Командир слушал и думал, что ничто не дает такого расцвета таланту, как дружба и простое товарищеское внимание.
Казалось, Виолетта пела в своей родной Венеции. Дым звезд роился над береговыми утесами. Блеск огней достигал до самого дна бухты, так прозрачна была морская вода. Воздух дрожал от невидимых жарких течений. Горизонт над морем, несмотря на ночь, был светел на десятки миль, как будто наступали сумерки.
После спектакля краснофлотцы окружили Солнцеву, но внезапно быстро и почтительно расступились. К Солнцевой шел высокий моряк с широкими золотыми шевронами на рукавах – командующий флотом.
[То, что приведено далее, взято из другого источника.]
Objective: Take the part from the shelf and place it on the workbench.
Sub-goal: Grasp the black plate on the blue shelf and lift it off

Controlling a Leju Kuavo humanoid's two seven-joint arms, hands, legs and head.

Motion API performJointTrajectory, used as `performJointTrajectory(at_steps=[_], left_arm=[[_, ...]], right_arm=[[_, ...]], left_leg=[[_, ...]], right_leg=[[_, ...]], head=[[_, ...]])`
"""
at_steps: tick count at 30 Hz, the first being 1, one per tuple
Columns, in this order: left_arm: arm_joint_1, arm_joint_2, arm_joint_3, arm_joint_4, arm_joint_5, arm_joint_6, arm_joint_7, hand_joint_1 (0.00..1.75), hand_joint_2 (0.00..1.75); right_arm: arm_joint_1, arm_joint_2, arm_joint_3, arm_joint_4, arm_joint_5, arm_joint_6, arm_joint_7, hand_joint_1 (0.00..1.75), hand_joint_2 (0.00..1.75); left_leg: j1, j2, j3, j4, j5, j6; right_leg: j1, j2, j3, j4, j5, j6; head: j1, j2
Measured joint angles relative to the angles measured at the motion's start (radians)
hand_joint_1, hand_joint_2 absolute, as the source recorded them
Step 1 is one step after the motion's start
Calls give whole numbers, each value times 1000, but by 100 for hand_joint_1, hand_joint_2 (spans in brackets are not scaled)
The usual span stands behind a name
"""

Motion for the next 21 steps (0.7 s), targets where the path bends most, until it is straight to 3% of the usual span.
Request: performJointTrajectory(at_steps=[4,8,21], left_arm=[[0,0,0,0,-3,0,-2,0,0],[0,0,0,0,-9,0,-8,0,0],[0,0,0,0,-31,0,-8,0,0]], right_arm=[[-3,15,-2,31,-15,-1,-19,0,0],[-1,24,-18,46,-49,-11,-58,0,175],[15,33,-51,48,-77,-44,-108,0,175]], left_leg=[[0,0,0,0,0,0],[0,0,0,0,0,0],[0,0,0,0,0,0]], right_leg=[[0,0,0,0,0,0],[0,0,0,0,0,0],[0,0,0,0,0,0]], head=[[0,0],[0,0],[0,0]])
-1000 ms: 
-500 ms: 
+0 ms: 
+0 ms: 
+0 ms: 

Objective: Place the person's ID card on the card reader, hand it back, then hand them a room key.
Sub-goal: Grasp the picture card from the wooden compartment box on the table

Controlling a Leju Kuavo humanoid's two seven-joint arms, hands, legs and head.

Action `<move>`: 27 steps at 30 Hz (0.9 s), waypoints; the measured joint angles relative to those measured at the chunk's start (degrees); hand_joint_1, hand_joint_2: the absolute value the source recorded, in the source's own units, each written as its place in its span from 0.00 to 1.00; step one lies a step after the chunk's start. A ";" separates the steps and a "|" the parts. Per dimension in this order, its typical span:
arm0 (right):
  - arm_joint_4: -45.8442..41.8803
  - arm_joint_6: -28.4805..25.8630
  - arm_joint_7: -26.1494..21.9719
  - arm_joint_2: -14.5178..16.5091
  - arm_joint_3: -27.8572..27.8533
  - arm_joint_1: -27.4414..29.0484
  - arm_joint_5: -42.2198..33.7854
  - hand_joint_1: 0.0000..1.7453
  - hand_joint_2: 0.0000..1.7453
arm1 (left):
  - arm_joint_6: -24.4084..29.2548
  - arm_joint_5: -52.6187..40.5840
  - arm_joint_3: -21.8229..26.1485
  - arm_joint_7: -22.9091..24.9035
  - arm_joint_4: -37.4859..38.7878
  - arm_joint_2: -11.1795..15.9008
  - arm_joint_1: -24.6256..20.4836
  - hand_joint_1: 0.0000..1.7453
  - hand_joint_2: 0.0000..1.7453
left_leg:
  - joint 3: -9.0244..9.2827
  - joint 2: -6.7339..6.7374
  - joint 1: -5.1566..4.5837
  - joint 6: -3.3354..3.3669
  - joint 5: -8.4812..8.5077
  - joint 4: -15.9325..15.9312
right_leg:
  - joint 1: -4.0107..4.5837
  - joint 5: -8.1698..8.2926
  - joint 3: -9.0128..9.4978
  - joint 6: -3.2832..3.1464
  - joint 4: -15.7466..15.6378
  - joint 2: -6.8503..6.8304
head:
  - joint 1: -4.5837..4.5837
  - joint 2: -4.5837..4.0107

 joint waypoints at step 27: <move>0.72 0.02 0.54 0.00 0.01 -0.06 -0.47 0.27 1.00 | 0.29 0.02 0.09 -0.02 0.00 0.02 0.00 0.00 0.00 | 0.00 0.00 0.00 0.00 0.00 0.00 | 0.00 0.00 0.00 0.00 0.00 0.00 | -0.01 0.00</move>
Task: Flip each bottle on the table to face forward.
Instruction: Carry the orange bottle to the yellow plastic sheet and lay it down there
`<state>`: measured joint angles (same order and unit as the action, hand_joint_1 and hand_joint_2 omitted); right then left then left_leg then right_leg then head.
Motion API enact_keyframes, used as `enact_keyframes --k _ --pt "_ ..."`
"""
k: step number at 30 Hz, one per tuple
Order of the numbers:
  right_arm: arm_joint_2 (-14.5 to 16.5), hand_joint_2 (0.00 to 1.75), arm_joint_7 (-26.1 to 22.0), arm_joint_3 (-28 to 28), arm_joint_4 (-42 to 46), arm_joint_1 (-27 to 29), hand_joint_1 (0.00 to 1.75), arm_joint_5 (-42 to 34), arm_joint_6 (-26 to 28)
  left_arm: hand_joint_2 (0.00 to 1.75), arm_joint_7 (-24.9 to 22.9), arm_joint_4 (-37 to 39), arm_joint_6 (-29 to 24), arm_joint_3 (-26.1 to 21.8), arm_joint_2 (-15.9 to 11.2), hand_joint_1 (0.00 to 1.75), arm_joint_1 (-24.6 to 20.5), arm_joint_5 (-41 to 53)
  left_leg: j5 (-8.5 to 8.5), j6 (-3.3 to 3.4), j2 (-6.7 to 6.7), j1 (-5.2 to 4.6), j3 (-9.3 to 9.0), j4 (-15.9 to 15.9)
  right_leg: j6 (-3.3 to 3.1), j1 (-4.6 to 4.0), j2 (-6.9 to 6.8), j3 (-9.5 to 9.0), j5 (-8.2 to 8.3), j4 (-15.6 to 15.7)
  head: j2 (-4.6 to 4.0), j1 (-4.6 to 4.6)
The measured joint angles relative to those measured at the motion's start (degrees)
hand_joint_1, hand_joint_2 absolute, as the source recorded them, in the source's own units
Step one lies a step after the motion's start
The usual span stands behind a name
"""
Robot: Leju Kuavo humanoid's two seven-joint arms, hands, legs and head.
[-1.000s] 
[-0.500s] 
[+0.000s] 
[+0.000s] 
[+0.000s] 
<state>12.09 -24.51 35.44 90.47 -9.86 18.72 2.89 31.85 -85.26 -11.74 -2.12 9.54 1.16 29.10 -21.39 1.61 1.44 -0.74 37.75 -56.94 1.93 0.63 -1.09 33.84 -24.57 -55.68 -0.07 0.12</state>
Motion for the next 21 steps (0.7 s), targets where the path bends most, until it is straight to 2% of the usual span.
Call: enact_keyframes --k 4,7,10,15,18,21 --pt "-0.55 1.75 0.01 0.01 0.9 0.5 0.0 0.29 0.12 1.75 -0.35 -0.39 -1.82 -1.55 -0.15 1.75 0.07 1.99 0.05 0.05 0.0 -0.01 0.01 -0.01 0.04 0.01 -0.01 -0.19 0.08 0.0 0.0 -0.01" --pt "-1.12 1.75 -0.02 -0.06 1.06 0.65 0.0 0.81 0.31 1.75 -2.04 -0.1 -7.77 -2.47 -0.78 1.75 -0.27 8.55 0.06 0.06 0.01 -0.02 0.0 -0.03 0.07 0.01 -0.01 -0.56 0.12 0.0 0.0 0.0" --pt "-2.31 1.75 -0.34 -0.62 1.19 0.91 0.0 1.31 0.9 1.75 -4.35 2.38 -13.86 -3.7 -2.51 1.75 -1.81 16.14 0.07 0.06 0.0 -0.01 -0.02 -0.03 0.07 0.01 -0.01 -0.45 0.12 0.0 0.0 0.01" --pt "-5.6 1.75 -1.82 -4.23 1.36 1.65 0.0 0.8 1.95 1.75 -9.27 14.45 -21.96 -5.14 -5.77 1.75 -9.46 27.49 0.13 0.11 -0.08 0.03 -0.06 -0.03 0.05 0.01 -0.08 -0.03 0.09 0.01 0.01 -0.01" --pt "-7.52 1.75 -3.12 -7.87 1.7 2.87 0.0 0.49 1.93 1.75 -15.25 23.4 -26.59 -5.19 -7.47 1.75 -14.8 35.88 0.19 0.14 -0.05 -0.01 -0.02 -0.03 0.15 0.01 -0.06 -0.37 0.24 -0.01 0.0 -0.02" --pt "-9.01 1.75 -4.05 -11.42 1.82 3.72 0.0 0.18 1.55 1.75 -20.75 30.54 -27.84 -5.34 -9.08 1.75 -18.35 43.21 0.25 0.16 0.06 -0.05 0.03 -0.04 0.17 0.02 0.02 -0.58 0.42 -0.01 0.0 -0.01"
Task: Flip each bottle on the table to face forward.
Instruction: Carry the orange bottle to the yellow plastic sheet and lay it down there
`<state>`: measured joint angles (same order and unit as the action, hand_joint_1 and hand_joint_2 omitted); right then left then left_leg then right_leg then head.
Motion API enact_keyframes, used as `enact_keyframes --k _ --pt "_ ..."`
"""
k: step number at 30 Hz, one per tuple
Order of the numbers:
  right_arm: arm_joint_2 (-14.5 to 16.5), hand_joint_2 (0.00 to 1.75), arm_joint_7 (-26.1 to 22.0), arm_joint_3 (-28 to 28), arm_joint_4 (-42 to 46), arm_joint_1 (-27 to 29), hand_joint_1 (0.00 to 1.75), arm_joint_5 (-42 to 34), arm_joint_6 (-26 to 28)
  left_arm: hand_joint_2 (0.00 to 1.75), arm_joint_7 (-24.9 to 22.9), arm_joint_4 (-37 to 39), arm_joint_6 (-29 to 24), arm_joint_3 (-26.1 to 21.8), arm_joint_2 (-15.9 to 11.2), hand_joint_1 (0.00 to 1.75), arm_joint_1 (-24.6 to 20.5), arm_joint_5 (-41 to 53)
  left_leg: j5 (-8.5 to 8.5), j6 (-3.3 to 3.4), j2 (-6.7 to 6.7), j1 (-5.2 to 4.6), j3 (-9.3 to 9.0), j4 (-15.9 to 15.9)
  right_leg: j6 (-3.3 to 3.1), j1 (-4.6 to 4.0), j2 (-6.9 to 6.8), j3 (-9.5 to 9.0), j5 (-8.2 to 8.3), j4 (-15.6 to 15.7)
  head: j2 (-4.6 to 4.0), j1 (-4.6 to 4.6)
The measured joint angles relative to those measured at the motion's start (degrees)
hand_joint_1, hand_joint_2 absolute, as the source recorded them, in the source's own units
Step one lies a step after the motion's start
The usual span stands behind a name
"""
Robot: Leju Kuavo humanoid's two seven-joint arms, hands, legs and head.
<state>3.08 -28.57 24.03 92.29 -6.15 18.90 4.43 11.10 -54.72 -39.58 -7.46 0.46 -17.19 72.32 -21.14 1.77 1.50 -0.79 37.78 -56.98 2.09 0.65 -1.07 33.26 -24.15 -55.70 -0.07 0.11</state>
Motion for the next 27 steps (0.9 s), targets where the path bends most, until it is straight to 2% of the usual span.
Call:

– Я хочу вас поблагодарить от имени всего флота, – сказал он. – Вы доставили нам высокую радость. Ну, как брат, поправляется?
Солнцева хотела ответить, что не она, а вот эти молодые, загорелые моряки – то смешливые, то серьезные, но всегда спокойные и доброжелательные – заставили ее испытать настоящее счастье. Она подумала, что таким слушателям могли бы позавидовать и Моцарт и Бетховен, но ничего не ответила, – она только крепко, до боли, пожала руку командующему.
Свежий ветер дул с моря, где в темноте и гуле бурунов сверкали далекие маяки.
Австралиец со станции Пилево*
Отца Вани Зубова каждый год с весны трясла болотная лихорадка. Он лежал на полатях, кашлял и плакал от едкого дыма: в сенцах курили трухлявое дерево, чтобы выжить из избы комаров.
Глухой дед, по прозвищу Гундосый, приходил лечить отца. Дед был знахарь и крикун, его боялись по всей округе, по всем глухим лесным деревням.
Дед толок в ступе сушеных раков, делал из них для отца целебные порошки и кричал, глядя на Ваню злыми дрожащими глазами:
– Разве это земля?! Подзол! На нем даже картоха не цветет, не желает его принимать, дьявола. Пропади он пропадом, тот подзол! Наградил нас царь за работу, – некуды народу податься!
Податься некуды, это верно, – вздыхал отец.
– Ты чего бубнишь?! – кричал Гундосый. – Заладил, как дятел: «некуды да некуды»! Небось есть куды. Небось бягут люди в Сибирь, за реку Амур, богатые земли пашут.
– Известно, бягут, – стонал с полатей отец. Ничего тебе не известно! – продолжал кричать дед. – Ничего не бягут. Народ, что овца, – все к загону жмется, хоть тот загон ей горше смерти становится. На печи сидеть вы охочие, а пойти поискать счастья, так на это вы не охочие.